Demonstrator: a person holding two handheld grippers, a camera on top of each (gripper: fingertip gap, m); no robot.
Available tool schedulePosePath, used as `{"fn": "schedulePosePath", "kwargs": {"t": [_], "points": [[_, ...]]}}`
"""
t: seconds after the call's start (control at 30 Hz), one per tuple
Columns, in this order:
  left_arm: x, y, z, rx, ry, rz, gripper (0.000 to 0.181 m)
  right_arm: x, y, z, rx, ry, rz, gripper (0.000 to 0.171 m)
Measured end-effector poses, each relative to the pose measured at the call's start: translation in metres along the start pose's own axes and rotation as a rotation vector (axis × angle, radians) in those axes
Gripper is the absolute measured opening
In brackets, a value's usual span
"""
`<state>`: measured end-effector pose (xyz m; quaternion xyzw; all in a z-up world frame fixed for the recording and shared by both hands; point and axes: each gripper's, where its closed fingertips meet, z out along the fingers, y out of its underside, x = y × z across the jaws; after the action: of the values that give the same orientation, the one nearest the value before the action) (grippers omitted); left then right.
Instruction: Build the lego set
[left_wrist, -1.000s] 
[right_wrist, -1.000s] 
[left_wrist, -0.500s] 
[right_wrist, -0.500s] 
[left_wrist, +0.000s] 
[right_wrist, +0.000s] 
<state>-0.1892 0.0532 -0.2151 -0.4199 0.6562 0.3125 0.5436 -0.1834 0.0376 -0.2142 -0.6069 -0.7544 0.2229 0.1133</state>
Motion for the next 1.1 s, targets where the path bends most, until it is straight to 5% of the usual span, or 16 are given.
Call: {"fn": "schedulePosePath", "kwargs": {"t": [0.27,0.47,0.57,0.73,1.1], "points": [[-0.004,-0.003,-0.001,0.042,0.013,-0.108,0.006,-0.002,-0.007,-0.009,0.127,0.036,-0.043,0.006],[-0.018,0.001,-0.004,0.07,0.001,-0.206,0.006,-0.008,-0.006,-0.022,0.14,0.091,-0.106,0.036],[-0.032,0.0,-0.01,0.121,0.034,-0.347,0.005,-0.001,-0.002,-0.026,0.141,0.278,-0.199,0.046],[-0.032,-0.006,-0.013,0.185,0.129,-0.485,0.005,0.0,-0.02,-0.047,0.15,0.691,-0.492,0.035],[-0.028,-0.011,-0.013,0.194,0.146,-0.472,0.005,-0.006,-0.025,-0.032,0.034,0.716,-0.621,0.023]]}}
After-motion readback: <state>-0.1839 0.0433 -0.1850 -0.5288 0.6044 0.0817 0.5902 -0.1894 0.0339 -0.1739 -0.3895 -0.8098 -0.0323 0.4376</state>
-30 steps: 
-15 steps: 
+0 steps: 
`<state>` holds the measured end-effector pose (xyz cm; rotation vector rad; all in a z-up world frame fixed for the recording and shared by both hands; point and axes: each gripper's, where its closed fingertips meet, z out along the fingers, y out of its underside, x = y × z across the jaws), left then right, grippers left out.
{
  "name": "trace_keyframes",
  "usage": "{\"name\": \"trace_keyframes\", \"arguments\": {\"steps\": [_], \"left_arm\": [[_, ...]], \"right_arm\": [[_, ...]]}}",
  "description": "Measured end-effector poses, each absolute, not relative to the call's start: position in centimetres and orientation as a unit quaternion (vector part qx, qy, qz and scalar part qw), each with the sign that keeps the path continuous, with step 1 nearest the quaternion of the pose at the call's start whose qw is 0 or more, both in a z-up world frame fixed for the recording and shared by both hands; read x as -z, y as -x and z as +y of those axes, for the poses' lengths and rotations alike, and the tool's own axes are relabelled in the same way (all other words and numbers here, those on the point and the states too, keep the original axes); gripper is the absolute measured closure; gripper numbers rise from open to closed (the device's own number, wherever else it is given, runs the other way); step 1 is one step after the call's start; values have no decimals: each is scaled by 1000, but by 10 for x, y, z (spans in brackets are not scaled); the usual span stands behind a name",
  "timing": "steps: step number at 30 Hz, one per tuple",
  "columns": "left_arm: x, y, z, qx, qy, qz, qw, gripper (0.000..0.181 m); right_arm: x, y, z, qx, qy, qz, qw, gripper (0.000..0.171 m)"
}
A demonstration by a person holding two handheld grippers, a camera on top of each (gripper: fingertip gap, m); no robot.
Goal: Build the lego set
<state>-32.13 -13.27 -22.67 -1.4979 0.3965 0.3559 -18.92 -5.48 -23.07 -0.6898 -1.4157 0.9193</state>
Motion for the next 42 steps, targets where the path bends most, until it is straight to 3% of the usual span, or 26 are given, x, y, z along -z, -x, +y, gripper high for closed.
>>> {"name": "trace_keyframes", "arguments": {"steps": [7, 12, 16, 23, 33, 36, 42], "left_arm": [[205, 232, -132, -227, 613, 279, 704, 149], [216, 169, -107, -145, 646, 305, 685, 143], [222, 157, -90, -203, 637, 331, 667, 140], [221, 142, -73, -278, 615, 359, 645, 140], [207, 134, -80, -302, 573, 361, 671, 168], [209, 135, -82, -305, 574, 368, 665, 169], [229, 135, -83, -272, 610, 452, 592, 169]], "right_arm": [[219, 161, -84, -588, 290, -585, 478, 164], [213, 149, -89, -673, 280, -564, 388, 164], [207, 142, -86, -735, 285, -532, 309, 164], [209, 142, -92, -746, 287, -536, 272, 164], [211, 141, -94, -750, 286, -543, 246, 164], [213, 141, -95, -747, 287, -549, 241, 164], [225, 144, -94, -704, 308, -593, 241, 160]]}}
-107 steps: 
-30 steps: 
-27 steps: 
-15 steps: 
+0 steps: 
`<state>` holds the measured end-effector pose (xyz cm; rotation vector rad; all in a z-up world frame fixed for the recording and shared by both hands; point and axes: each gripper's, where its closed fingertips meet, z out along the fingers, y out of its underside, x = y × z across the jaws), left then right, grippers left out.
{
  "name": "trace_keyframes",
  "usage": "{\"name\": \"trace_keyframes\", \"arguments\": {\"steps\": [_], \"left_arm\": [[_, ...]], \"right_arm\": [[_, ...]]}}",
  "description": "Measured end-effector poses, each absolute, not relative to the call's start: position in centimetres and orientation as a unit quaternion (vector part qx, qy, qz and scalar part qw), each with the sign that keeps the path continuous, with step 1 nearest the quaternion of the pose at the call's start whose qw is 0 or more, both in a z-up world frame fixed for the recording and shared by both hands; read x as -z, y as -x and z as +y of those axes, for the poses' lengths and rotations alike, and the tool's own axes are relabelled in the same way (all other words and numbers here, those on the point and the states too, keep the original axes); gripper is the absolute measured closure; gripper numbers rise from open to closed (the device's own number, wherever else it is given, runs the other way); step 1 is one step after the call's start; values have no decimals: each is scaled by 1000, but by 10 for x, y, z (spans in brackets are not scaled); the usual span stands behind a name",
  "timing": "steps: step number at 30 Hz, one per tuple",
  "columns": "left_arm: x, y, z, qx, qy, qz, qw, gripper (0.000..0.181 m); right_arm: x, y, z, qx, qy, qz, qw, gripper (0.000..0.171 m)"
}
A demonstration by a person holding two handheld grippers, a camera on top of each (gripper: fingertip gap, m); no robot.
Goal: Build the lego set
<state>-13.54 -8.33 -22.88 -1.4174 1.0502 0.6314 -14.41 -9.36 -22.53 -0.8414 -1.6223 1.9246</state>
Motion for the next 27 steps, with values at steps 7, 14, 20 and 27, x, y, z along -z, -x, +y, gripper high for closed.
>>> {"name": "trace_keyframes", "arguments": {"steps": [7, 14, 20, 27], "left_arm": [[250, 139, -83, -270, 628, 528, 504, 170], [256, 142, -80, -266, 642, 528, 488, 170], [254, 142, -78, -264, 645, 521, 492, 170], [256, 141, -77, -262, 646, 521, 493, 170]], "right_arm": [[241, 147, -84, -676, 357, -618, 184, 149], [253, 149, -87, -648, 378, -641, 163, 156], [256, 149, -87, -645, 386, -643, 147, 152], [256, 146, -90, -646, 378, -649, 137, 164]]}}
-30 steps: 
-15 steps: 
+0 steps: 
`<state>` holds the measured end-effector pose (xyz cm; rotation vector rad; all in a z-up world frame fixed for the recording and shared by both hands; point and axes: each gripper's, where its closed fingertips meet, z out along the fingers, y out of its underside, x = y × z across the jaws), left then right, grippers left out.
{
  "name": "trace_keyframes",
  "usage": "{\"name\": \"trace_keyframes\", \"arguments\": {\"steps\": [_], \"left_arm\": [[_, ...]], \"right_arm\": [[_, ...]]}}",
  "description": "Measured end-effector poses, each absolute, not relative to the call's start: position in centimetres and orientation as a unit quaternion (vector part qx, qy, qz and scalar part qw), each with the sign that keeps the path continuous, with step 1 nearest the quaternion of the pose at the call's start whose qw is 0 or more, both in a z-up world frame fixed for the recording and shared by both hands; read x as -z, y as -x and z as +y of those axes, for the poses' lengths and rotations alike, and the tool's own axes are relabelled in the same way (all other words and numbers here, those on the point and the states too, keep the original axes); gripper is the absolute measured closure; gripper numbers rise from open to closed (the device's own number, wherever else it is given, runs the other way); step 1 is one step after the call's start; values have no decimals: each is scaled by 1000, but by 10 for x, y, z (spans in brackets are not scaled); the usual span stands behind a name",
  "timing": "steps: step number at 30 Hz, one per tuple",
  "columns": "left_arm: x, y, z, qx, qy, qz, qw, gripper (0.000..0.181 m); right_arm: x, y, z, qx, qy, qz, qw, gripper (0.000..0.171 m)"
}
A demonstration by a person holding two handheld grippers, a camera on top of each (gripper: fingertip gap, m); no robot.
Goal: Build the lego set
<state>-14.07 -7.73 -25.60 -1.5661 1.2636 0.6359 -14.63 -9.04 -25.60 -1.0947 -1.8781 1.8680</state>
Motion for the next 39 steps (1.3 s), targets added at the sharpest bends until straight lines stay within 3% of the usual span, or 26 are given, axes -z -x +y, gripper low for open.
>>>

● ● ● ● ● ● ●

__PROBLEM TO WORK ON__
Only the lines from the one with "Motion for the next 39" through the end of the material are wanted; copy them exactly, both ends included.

__SOLUTION__
Motion for the next 39 steps (1.3 s), targets added at the sharpest bends until straight lines stay within 3% of the usual span, or 26 are given, axes -z -x +y, gripper low for open.
>>>

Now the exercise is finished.